In order to solve the technical problem, the invention also provides an application method of the device for in-situ monitoring of formaldehyde release of the customized furniture, which is used for testing and comprises the following steps,

step S1, the derivatization reagent is filled in the liquid storage cavity, the sample pool is hermetically connected with the vacuum chuck, and the derivatization reagent contains 2, 4-dinitrophenylhydrazine acetonitrile;

step S2, dropwise adding a formaldehyde standard solution onto a glass plate, adsorbing the vacuum chuck onto the glass plate so that the vacuum chuck surrounds the formaldehyde standard solution, adsorbing the formaldehyde standard solution for a preset time, taking out the derivatization reagent, heating the derivatization reagent at a preset temperature for a preset time, and detecting by using a high performance liquid chromatograph to obtain a formaldehyde content standard curve;

step S3, repeating step S2 on the premise of changing the concentration of the formaldehyde standard solution to obtain standard curves of formaldehyde content corresponding to different concentrations;

step S4, repeating the operation of step S1, then absorbing the vacuum chuck on the surface of the furniture to be detected, and then performing the operation consistent with the operation of step S2 to obtain a formaldehyde detection signal of the furniture to be detected;

and step S5, comparing the formaldehyde content standard curve with the formaldehyde detection signal to obtain the formaldehyde emission amount of the furniture to be detected in unit area and unit time.

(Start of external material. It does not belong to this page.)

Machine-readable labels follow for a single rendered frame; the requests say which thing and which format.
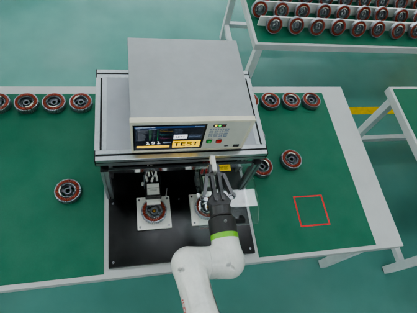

The invention has the following beneficial effects:

because the absorption end is used for adsorbing with the determinand, the separation membrane separation in the conduction end with between the stock solution chamber, the separation membrane is used for supplying formaldehyde to enter into stock solution intracavity and separation derivatization reagent flows the stock solution chamber, so in carrying out the application, only need with vacuum chuck absorption in the furniture surface that awaits measuring, then can realize the collection of formaldehyde and detect, can not cause the damage to furniture to the dilemma that prior art exists has been solved conscientiously.

Drawings

In order to more clearly illustrate the technical solution of the present invention, the drawings needed to be used in the embodiments will be briefly described below, and it is obvious that the drawings in the following description are only some embodiments of the present invention, and it is obvious for those skilled in the art that other drawings can be obtained according to the drawings without creative efforts.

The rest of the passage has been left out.